Problem statement
Copy exactly, and only, the lines that start at the line containing "on the finger" and end at the last line of the material below.

+ + + + + + +

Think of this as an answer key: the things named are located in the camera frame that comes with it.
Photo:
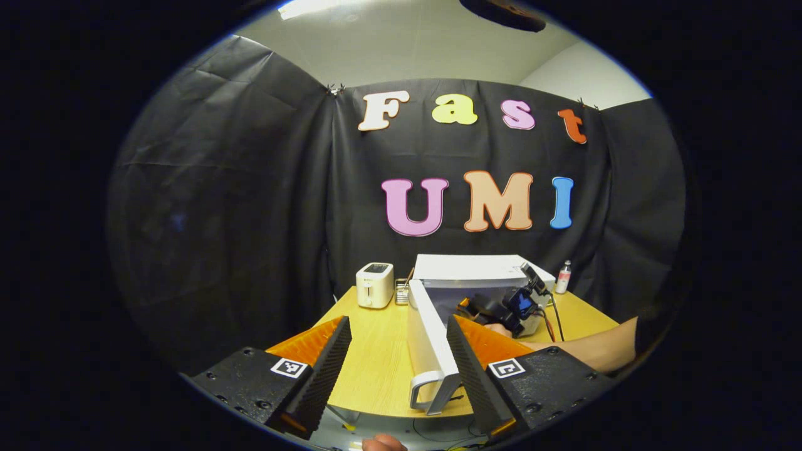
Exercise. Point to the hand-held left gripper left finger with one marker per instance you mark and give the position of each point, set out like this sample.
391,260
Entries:
322,376

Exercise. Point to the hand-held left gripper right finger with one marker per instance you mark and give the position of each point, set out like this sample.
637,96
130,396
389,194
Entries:
476,382

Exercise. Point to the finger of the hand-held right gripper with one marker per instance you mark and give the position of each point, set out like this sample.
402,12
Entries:
464,304

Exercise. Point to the white microwave oven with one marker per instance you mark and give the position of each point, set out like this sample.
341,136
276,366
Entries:
476,269

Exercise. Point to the small clear bottle pink label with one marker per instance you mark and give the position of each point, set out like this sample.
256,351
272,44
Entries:
563,279

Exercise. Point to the white toaster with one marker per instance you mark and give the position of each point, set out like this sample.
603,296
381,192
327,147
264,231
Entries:
374,288

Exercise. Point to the black backdrop cloth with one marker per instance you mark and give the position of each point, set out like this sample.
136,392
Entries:
219,219

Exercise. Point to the round dark ceiling fixture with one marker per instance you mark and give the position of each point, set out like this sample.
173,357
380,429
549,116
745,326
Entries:
501,12

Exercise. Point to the ceiling light panel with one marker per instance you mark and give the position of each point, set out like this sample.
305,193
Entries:
310,7

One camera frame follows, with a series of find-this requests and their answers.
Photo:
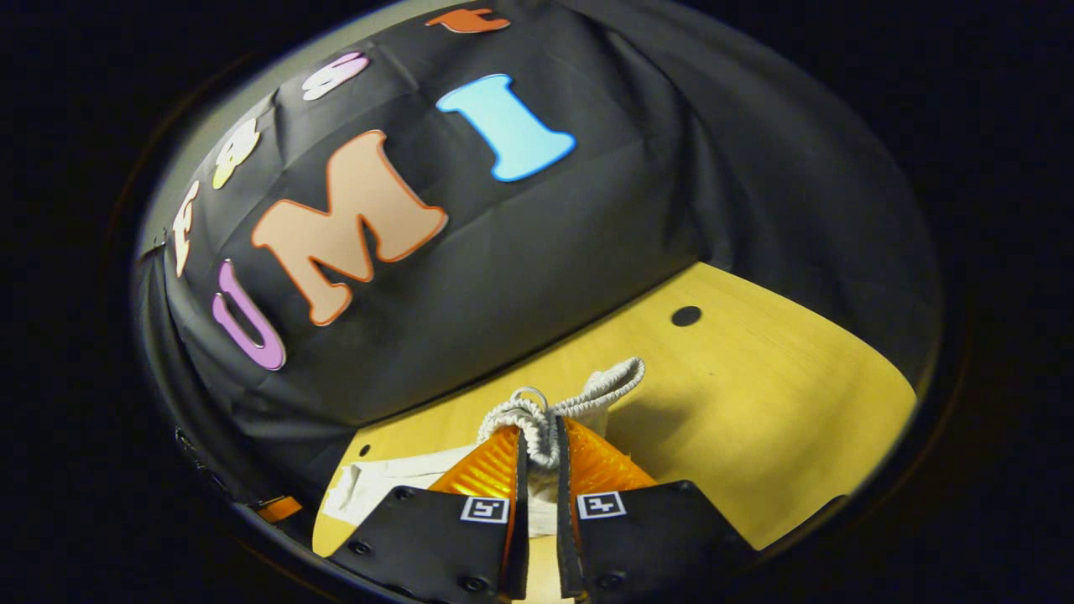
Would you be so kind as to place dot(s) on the black backdrop cloth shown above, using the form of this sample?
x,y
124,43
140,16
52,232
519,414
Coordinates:
x,y
520,277

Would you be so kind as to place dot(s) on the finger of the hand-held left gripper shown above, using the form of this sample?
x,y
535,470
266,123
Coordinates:
x,y
279,509

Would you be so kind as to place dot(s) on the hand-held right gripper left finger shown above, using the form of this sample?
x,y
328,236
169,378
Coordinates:
x,y
436,537

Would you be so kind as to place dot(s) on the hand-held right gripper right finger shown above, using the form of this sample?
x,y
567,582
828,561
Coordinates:
x,y
646,537

+ + + + + + +

Answer to the problem
Would you be so kind as to place dot(s) on the finger of the hand-held left gripper shown above, using the form of this sample?
x,y
535,470
266,123
Coordinates:
x,y
279,509

Would you be so kind as to place dot(s) on the hand-held right gripper left finger shown above, using the form of this sample?
x,y
328,236
169,378
Coordinates:
x,y
436,537

Would you be so kind as to place dot(s) on the hand-held right gripper right finger shown above, using the form of this sample?
x,y
567,582
828,561
Coordinates:
x,y
646,537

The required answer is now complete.